---
name: structured-research
description: Standalone skill for validating an explicit assumption with structured research. Use when a user holds a belief that is still an assumption — a technical claim, a library's behavior, a "this is probably how X works" — and wants it investigated methodically before it leaks into planning or code. Recommends a research methodology (non-binding) and returns an evidence-backed, graded verdict (Confirmed / Refuted / Inconclusive). Trigger on "structured-research", "validate this assumption", "is it true that", "research whether", "verify my assumption", "check this claim", "I assume X — is that right?". Standalone like bug-hunting / hotfix / brand-design — no pipeline required.
---

# Structured Research

Validate an explicit assumption against evidence before it becomes a planning input. Take the "thing the user still treats as an assumption", frame it as a falsifiable question, research it with a chosen methodology, and return a **graded, evidence-backed verdict** with a **non-binding recommendation** the maintainer may adopt, adapt, or replace.

**Core principle:** An assumption is not evidence. Evidence is not a verdict.

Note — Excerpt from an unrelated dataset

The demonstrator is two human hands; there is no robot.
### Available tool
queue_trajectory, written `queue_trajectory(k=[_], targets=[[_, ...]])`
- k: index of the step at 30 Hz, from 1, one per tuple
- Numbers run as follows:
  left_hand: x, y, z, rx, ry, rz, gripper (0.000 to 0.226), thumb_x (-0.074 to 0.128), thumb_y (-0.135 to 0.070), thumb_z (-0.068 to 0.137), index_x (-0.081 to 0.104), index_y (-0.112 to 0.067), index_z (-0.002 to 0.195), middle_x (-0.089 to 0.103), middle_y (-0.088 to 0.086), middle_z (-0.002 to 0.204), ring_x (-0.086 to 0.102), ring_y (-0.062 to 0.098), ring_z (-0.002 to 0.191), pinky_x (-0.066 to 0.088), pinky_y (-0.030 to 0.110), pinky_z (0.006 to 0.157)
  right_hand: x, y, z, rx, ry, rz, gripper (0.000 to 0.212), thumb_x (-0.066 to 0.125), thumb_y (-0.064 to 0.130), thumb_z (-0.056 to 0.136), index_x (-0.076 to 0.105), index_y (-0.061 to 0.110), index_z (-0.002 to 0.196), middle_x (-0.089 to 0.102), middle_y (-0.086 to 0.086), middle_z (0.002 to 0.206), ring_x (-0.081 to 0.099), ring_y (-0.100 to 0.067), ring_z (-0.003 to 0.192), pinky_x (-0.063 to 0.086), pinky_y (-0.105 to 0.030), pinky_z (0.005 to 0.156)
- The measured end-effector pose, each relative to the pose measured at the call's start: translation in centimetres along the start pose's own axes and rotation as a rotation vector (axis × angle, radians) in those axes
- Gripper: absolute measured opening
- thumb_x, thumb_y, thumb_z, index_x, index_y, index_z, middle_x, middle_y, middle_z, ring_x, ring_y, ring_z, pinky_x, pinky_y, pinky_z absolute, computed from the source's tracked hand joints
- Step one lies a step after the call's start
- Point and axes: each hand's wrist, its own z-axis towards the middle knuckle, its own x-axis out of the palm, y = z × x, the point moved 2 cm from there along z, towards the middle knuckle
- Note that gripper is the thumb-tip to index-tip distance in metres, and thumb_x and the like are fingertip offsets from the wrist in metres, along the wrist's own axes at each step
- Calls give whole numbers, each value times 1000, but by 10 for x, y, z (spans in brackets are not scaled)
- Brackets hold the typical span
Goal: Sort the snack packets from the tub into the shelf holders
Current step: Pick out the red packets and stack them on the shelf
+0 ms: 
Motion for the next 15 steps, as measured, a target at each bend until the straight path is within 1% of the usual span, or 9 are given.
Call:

A verdict is advisory, not a decree.

**Violating the letter of this process is violating the spirit of structured research.**

## When to Use

Trigger when:
- A belief is still an assumption — "I think X works this way", "this library probably supports Y", "Z is the fast path"
- An assumption is about to enter planning/development unvalidated and the cost of being wrong is real
- The user says "validate this", "is it true that…", "research whether…", "verify my assumption"

Do NOT use:
- To generate or explore ideas (→ `pocket-pitching` / `pocket-grinding` — those diverge, this validates)
- To fix a known defect (→ `bug-hunting`)
- When the claim is already settled and just needs implementing (→ `hotfix`)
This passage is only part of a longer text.